▶ **WHAT THE TASK REQUIRES**
Only certain lines below are wanted: those starting at the line containing "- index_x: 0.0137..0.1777" and ending at the line containing "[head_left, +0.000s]", both included, each retyped exactly.

▶ **GIVEN DATA**
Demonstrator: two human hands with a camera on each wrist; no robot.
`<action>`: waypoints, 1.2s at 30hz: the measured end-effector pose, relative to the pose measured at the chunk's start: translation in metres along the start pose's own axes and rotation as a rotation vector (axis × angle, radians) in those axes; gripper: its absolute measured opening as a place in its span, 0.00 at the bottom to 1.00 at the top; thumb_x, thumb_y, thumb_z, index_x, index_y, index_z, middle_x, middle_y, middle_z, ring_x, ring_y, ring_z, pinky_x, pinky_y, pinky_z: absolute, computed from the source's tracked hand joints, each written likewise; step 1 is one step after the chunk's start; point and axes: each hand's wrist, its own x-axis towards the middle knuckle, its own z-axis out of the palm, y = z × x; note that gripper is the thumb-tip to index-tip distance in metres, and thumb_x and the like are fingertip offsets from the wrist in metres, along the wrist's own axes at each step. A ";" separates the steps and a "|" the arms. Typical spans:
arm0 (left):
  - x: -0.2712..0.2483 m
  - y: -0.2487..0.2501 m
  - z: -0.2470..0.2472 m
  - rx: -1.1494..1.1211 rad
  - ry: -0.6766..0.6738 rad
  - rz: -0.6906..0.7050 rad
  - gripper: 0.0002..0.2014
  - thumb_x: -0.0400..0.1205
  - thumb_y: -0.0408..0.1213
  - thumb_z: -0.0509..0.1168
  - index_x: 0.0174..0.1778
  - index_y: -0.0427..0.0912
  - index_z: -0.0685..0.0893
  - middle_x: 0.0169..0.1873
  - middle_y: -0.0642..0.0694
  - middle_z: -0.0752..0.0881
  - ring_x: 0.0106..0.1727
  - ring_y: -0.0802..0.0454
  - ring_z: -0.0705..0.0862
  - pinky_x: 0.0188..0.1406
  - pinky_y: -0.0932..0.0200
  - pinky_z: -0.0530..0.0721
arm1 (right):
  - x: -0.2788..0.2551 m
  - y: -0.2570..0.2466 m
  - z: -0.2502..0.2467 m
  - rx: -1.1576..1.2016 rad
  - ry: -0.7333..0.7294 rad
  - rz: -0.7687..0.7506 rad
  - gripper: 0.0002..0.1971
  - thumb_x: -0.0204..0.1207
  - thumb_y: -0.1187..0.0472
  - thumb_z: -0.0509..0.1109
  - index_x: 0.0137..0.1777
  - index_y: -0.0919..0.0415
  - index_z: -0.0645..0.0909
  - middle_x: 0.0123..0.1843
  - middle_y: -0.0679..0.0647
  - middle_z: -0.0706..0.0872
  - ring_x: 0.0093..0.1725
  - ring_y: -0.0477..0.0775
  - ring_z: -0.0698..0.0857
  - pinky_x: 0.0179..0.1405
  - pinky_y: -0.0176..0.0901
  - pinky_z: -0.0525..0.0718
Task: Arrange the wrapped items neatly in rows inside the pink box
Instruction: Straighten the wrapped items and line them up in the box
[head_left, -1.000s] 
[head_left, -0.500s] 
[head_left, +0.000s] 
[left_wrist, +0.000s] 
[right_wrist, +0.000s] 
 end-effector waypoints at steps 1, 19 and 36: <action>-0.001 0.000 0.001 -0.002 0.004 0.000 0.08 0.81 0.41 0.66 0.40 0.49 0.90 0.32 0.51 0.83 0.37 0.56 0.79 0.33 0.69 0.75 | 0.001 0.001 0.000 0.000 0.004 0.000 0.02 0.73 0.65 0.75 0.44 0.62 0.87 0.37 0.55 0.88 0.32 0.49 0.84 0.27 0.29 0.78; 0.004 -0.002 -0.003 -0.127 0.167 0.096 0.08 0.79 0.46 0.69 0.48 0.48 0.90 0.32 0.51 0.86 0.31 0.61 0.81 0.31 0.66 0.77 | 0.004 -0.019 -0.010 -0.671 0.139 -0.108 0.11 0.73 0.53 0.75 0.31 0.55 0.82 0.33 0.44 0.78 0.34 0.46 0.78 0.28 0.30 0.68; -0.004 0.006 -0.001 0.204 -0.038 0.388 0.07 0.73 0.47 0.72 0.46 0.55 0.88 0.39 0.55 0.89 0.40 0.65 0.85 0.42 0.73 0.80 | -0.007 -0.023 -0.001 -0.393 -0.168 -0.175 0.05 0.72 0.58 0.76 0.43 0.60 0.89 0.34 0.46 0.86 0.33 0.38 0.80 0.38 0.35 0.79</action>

▶ **EXPECTED ANSWER**
  - index_x: 0.0137..0.1777
  - index_y: -0.0919..0.0415
  - index_z: -0.0645..0.0909
  - middle_x: 0.0123..0.1843
  - middle_y: -0.0679..0.0647
  - middle_z: -0.0706..0.0872
  - ring_x: 0.0093..0.1725
  - ring_y: -0.0477..0.0775
  - ring_z: -0.0698..0.0857
  - pinky_x: 0.0179..0.1405
  - pinky_y: -0.0176..0.0901
  - pinky_z: -0.0525..0.0718
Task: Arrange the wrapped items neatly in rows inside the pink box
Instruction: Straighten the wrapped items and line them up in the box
[head_left, -1.000s] 
[head_left, -0.500s] 
[head_left, +0.000s] 

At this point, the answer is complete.